THE TASK
What lines in the listing include "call"? Return a copy of each.

|---|

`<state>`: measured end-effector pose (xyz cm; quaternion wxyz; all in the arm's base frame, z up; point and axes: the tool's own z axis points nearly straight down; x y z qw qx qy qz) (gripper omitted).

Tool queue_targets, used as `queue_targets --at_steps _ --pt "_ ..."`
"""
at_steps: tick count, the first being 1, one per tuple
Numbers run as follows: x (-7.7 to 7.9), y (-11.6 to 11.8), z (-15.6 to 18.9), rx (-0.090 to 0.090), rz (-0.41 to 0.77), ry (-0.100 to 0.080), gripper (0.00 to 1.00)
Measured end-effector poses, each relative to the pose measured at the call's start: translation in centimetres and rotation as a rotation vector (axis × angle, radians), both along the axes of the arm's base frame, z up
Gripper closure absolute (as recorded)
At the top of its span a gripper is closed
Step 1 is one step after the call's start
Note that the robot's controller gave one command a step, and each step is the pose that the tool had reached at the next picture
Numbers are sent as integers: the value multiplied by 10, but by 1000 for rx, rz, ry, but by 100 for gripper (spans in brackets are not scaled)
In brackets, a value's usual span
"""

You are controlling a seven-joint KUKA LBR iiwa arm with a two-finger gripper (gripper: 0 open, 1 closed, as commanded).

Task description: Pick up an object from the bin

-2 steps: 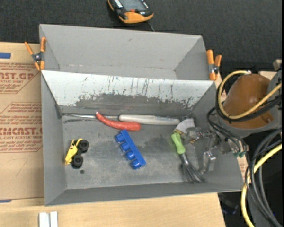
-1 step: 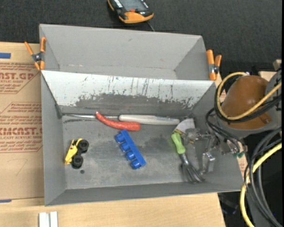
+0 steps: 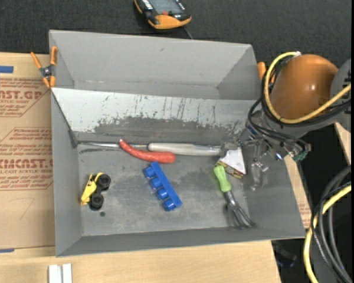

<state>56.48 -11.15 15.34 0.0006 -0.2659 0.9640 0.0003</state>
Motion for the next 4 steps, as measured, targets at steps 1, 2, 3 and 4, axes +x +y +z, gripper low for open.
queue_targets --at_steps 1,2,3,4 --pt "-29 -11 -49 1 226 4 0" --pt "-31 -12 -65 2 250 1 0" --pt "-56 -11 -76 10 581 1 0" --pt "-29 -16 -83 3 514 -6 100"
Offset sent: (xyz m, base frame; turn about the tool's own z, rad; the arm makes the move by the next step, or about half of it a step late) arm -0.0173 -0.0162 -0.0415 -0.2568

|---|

EXERCISE SOLUTION
Measured end-effector poses, each relative to the pose measured at the call's start: translation in centimetres and rotation as a rotation vector (axis × angle, radians), both along the axes of the arm's base frame, z up
Step 1 is one step after the call's start

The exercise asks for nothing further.